These days, George Bush is so unpopular that even the Republican candidates seeking to succeed him dare not speak his name. But the great lesson imparted by current US politics is that, however enfeebled, a President with a veto is more than a constitutional match for his foes.
For proof, look at the Iraq war. Public disenchantment with that disastrous venture was the reason the Democrats recaptured Congress last November. Ten months on, Mr Bush's approval ratings have sunk even lower. But what have Democrats managed to achieve with all their huffing and puffing? Zero. They haven't been able to put the slightest brake on the US war machine.

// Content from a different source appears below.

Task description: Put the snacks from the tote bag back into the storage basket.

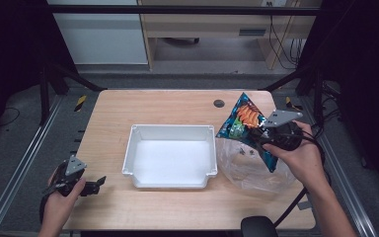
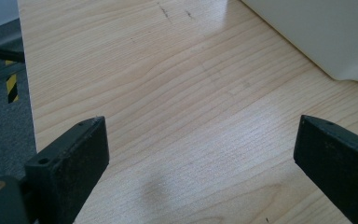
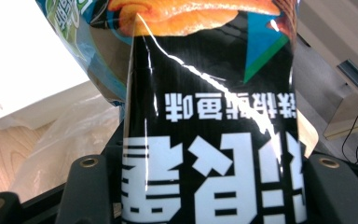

This impotence has many reasons. The mess that Mr Bush has created is such that there are no simple answers any more. Democrats dread opening themselves up to charges that they are letting down the troops. Most important, however, they don't have the votes – not the 60 needed in the Senate to break a filibuster, still less the two-thirds majority of 67 to override a presidential veto. The long-term results of the "surge" in Iraq are debatable. At home, however, it's worked wonders as a short-term political weapon by persuading enough Republicans to stick with their President – at least until a bemedalled General David Petraeus returns to Capitol Hill in March to deliver his next progress report.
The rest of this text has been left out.